Aim of the exercise:
Report each line from the records where the string "that" turns up.

Task data:
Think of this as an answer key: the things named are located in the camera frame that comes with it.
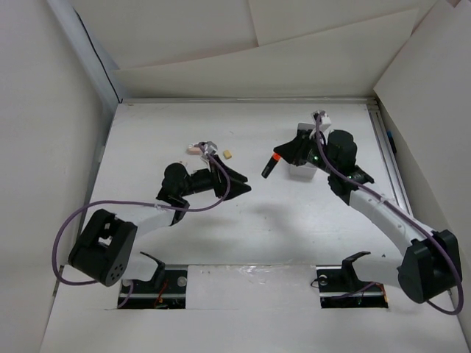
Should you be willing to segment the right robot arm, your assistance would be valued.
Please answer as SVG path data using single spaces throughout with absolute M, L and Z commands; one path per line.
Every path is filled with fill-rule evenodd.
M 451 288 L 464 303 L 461 259 L 456 236 L 418 222 L 389 201 L 375 187 L 374 179 L 356 163 L 358 147 L 344 130 L 323 135 L 304 130 L 273 149 L 272 163 L 307 163 L 327 173 L 333 193 L 346 205 L 367 217 L 396 246 L 403 259 L 397 267 L 396 284 L 413 302 L 429 302 Z

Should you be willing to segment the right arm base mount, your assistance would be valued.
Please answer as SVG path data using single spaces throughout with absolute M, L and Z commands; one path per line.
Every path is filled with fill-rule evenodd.
M 340 265 L 317 265 L 311 287 L 319 291 L 322 309 L 353 309 L 389 307 L 383 284 L 362 281 L 353 264 L 371 252 L 357 252 L 342 260 Z

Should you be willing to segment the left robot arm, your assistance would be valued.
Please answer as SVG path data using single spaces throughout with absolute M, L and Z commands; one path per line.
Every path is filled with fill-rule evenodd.
M 134 205 L 122 214 L 95 211 L 74 244 L 68 264 L 106 287 L 138 281 L 147 291 L 159 290 L 165 264 L 146 252 L 134 252 L 134 242 L 180 222 L 191 211 L 185 197 L 209 190 L 218 200 L 229 201 L 250 192 L 251 187 L 246 176 L 227 167 L 218 156 L 208 168 L 192 174 L 184 165 L 172 163 L 164 171 L 154 204 Z

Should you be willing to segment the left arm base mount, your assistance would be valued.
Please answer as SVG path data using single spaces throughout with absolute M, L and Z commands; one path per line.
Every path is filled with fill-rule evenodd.
M 179 310 L 186 305 L 187 265 L 166 265 L 150 254 L 133 255 L 124 273 L 118 309 Z

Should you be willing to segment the orange highlighter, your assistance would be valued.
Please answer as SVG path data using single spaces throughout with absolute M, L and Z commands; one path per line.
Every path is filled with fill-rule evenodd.
M 273 169 L 275 168 L 275 166 L 278 164 L 279 161 L 280 161 L 280 155 L 276 154 L 276 153 L 273 153 L 272 156 L 269 158 L 269 161 L 267 162 L 267 164 L 263 168 L 263 170 L 261 172 L 261 176 L 264 179 L 267 179 L 269 177 L 270 173 L 273 171 Z

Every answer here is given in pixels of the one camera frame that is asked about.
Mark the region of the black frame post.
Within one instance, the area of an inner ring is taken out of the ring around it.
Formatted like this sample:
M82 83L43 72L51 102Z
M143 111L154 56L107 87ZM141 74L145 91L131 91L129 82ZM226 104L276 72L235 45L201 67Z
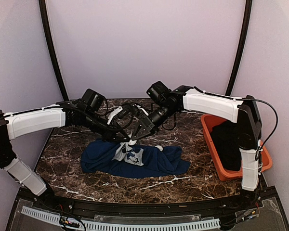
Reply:
M244 48L245 48L245 43L246 43L246 38L247 38L247 33L248 33L248 28L249 28L249 23L250 23L252 3L253 3L253 0L245 1L245 8L244 8L244 15L243 15L243 20L242 20L240 36L239 36L239 41L238 41L237 51L236 51L236 55L234 59L233 68L232 68L231 75L230 75L226 92L225 92L226 96L230 96L232 94L232 91L235 86L235 81L238 75L241 59L242 59Z
M47 12L47 6L46 6L46 1L45 0L39 0L39 11L40 11L40 16L42 20L42 26L44 30L44 36L46 39L46 44L48 48L48 53L51 59L53 71L55 74L56 82L58 84L61 96L63 100L67 101L69 100L68 93L64 84L64 80L61 74L59 62L57 59L54 43L53 43L53 38L52 38L52 33L51 33L51 27L50 27L50 22L49 22L49 17L48 17L48 12Z

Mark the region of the blue printed t-shirt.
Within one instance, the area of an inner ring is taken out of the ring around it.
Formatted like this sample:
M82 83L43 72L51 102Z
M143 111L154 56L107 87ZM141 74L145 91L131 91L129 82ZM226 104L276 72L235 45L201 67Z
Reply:
M181 159L182 149L114 143L97 139L91 142L80 158L84 173L101 171L113 176L131 179L181 175L188 171L190 162Z

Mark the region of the black garment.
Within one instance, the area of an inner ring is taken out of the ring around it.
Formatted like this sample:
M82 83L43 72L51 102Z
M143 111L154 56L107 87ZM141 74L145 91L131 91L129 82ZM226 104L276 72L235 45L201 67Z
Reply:
M228 120L224 121L214 126L210 135L223 168L239 171L241 153L237 143L236 124Z

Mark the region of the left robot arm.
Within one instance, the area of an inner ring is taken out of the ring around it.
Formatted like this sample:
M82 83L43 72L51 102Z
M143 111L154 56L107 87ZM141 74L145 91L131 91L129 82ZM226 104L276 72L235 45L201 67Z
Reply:
M0 168L38 196L48 210L54 210L58 198L52 195L51 187L13 151L11 141L45 129L83 126L100 134L104 141L129 142L130 137L124 128L114 121L114 113L106 113L108 119L97 113L105 101L103 95L87 89L77 100L16 113L0 110Z

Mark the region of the round gold white brooch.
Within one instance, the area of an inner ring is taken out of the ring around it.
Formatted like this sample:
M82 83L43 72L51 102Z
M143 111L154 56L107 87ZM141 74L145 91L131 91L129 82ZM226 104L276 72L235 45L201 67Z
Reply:
M163 147L160 145L156 145L156 148L158 148L161 152L163 151Z

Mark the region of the left black frame post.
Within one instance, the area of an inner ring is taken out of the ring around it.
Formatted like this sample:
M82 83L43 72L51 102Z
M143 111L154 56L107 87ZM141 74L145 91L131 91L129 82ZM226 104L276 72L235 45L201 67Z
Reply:
M44 30L44 36L46 39L46 44L48 48L48 53L51 59L53 71L55 74L56 82L58 84L61 96L63 100L67 101L69 100L68 93L64 84L64 80L61 74L59 62L57 59L54 43L53 43L53 38L52 38L52 33L51 33L51 27L50 27L50 22L49 22L49 17L48 17L48 12L47 12L47 6L46 6L46 1L45 0L39 0L39 11L40 11L40 16L42 20L42 26Z

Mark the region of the black front rail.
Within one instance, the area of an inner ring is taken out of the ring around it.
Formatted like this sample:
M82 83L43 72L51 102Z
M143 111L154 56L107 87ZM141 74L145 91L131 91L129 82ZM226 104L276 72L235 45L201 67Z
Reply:
M259 194L255 200L248 201L242 195L235 195L219 199L211 199L196 202L170 203L170 204L120 204L93 202L88 200L71 199L61 196L53 196L47 203L34 200L34 195L27 189L21 188L14 200L14 207L20 200L47 210L58 210L62 214L73 215L78 218L94 218L96 215L114 217L157 218L200 215L202 218L234 218L236 212L261 207L262 197Z

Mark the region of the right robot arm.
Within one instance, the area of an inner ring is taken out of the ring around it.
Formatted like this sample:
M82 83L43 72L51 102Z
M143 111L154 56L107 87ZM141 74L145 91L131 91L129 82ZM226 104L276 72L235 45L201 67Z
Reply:
M267 143L262 140L262 120L257 103L268 103L250 95L231 97L185 85L171 90L160 81L152 84L146 93L158 107L151 113L141 110L131 135L133 141L155 134L168 118L181 111L201 112L235 127L235 139L230 146L240 152L241 188L245 190L237 197L236 205L241 209L248 208L255 200L252 191L259 184L263 168L261 155Z

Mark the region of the right black frame post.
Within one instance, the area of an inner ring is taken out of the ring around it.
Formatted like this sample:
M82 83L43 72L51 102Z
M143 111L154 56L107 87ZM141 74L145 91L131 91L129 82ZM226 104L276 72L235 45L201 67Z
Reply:
M226 92L225 92L226 96L230 96L232 94L232 91L235 86L235 81L238 75L241 59L242 59L244 48L245 48L245 43L246 43L246 38L247 38L247 33L248 33L248 28L249 28L249 23L250 23L252 3L253 3L253 0L245 1L245 8L244 8L244 15L243 15L243 20L242 20L240 36L239 36L239 41L238 41L237 51L236 51L236 55L234 59L233 68L232 68L231 75L230 75Z

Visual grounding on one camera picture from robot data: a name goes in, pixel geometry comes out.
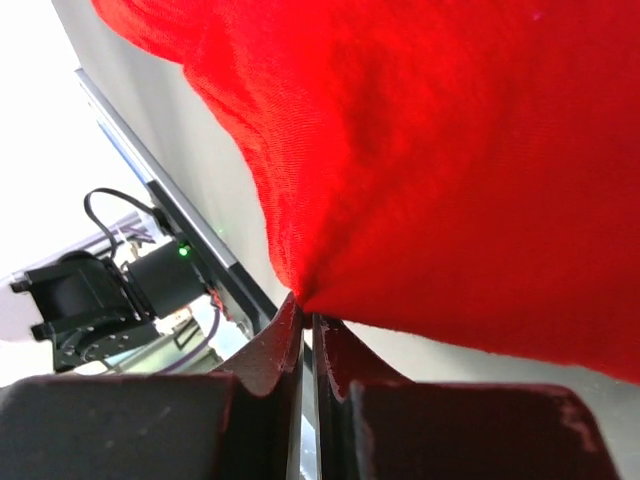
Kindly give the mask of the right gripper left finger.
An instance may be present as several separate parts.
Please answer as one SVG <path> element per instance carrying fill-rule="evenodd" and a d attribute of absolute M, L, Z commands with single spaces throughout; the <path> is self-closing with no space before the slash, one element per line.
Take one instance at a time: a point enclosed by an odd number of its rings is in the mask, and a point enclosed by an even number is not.
<path fill-rule="evenodd" d="M 5 479 L 295 479 L 303 316 L 293 298 L 213 371 L 39 376 L 1 392 Z"/>

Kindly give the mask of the red t shirt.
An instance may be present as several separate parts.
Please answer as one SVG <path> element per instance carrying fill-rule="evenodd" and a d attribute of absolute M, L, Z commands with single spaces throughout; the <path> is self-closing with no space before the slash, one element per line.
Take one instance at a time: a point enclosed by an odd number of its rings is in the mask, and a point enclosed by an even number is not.
<path fill-rule="evenodd" d="M 309 313 L 639 379 L 635 1 L 98 1 L 238 145 Z"/>

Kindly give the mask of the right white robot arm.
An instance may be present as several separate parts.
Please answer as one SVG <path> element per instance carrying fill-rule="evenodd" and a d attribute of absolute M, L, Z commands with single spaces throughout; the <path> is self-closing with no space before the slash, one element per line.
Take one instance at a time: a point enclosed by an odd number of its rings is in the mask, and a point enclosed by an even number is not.
<path fill-rule="evenodd" d="M 197 254 L 169 243 L 119 272 L 72 252 L 13 284 L 42 315 L 54 372 L 1 396 L 5 479 L 295 479 L 302 466 L 302 333 L 293 299 L 208 373 L 104 376 L 76 366 L 155 335 L 203 295 Z M 326 317 L 314 334 L 322 479 L 614 479 L 596 422 L 552 385 L 424 384 Z"/>

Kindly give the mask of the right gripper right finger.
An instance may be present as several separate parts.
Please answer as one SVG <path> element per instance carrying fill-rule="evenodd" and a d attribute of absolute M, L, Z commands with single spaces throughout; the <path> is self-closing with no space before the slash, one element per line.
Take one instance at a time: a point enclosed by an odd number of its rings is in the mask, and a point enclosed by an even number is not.
<path fill-rule="evenodd" d="M 313 319 L 323 479 L 615 479 L 586 405 L 545 384 L 419 383 Z"/>

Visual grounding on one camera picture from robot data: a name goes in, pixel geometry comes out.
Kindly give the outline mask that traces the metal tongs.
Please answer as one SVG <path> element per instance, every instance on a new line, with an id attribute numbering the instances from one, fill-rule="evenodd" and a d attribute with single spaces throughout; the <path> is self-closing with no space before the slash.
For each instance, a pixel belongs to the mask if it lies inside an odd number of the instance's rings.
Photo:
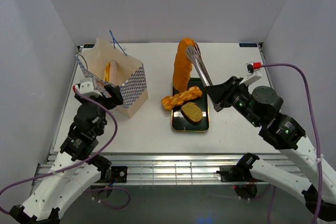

Answer to this exercise:
Think of this as an answer key: the things named are located in the camera frame that comes with it.
Every answer here is given in pixels of the one camera frame that is asked about.
Kindly give the outline mask that traces the metal tongs.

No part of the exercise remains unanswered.